What the task requires |
Find the string "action" in the data, then copy every line where it is found.

Records contained in a dataset |
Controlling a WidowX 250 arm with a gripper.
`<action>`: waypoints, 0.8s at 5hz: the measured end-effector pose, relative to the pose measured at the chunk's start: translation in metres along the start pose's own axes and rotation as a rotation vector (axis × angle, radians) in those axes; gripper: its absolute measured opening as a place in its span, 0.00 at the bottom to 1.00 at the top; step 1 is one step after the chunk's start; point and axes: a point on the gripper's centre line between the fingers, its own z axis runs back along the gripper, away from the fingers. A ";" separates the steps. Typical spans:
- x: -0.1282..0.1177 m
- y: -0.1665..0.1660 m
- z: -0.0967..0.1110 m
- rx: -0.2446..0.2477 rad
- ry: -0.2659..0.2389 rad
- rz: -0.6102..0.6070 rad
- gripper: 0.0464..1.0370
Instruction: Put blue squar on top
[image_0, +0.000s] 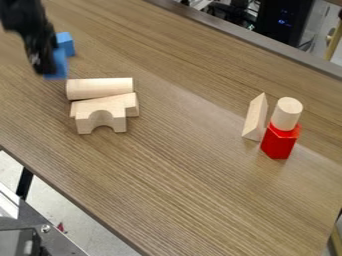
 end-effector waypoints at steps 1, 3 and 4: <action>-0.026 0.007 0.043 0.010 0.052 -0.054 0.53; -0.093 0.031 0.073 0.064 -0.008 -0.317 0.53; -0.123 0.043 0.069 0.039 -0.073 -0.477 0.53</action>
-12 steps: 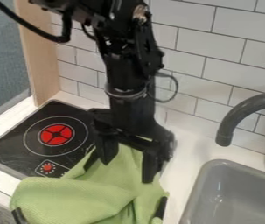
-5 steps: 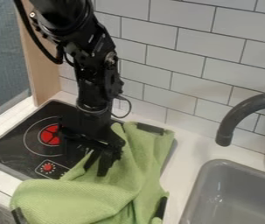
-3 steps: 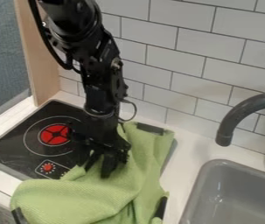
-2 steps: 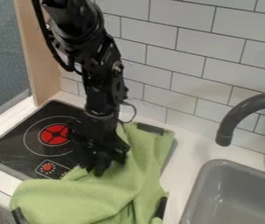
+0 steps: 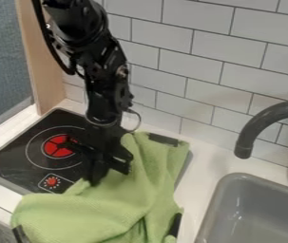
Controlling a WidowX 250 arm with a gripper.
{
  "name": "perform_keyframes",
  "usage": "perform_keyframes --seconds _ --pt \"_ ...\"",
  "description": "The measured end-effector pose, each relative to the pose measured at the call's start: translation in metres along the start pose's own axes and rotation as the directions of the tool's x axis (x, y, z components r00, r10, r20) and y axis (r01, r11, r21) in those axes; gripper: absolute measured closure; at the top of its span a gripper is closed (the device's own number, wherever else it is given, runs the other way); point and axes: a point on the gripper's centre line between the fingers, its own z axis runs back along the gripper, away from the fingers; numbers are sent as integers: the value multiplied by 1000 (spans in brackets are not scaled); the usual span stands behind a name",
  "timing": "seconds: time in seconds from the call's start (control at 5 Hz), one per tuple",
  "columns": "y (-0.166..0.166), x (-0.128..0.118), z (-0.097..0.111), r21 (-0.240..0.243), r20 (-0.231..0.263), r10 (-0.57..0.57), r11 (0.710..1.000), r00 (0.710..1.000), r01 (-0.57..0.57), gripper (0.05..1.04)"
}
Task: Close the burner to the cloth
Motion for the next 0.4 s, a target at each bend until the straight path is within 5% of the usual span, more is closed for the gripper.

Response box |
`<action>`: waypoints, 0.8s at 5hz: the measured end-effector pose, relative to the pose measured at the chunk's start: translation in metres along the start pose's own axes and rotation as a rotation vector (axis × angle, radians) in those axes; gripper: its absolute measured opening as a place in its span, 0.00 at the bottom to 1.00 at the top; step 1 is one step after the chunk's start; point and axes: a point on the gripper's centre line between the fingers, its own z axis runs back along the gripper, away from the fingers. A ";" separates the steps. Typical spans:
 end-effector waypoints at steps 1, 3 and 4: <action>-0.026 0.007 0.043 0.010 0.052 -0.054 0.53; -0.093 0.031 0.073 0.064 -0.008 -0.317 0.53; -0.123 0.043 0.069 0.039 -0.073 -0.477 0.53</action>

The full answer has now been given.